Which brings us to the second thing that some computer nations get that some players may conceptualize as cheating:
Clearing tribes, culture levels, and ruins all provide powerful boosts to the human player through the event system. Since the computer doesn't get events, in place of these bonuses, the computer player will get random yield increases (civics, training) or courtiers to line up with the consistent boosts the players get, just without the flavor or decision making. You can experience something similar but playing the game in no events mode.
The third thing is also a product of moving up in difficulty; the highest difficulty use a setting called "advantage", which will provide some percentage boosts to some of the economy for the A.I. - again this is more to challenge the player because once they're good at the game.
Having said all of that, outside of those parameters, the following statement is true:
The computer player is playing the exact same game, mechanically, as the human player.

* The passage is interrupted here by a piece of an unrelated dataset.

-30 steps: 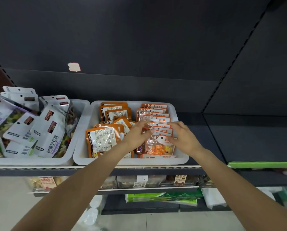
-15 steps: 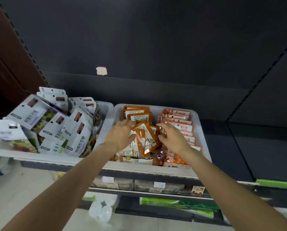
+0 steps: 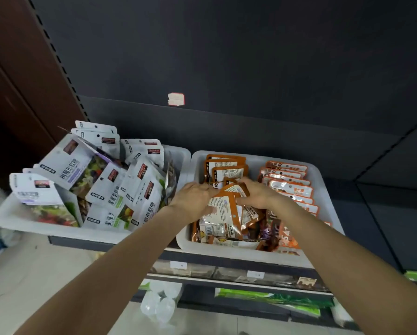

If you think the computer has too many orders or units, its just because they built a ♥♥♥♥ load of units and have a better order economy than you.
Order economy is probably one of the trickier skills for new players to master, so you'll probably end up with less orders than your opponents for a while.
Enemy nations will usually have more units than new players, too, since most other 4x games allow players to get away with building a dozen units and phoning it in for the rest of the game. In Old world you typically need to build 30-100 units in a given game and half of them are going to die before the game ends.
Ultimately though, these games are assymetrical. It's not as if any of the computer opponents can force you to not declare war against them because of "good opinion", where any player can make a computer nation friendly and form a peace Treaty to almost guarantee they'll never be attacked. We don't consider this "cheating" for the human player even though you're forcing the computer players to stop playing the game normally and, basically, let you win. Ruthless setting helps with this slightly, but barely, tbh.
Tldr: no the computers don't cheat, they play by slightly different rules which more often than not benefits the player signficantly more than the computer opponents, and there's assymetry around the starting layout of an a.im nation compared to a human nation.
Being attacked means that the AI knows where you are and what your army composition is. It did the math and knows that it is stronger than you. You would do the same, if the roles were reversed. You have to be more aggressive with your own scouting and with building up your own army, even if you only use it as a deterrent or defense.
I agree with lauruswoife that having one nation's units hide in the territory of another when at peace to attack with ranged units is a cheesy cheat. Just have to use ranged units to counter.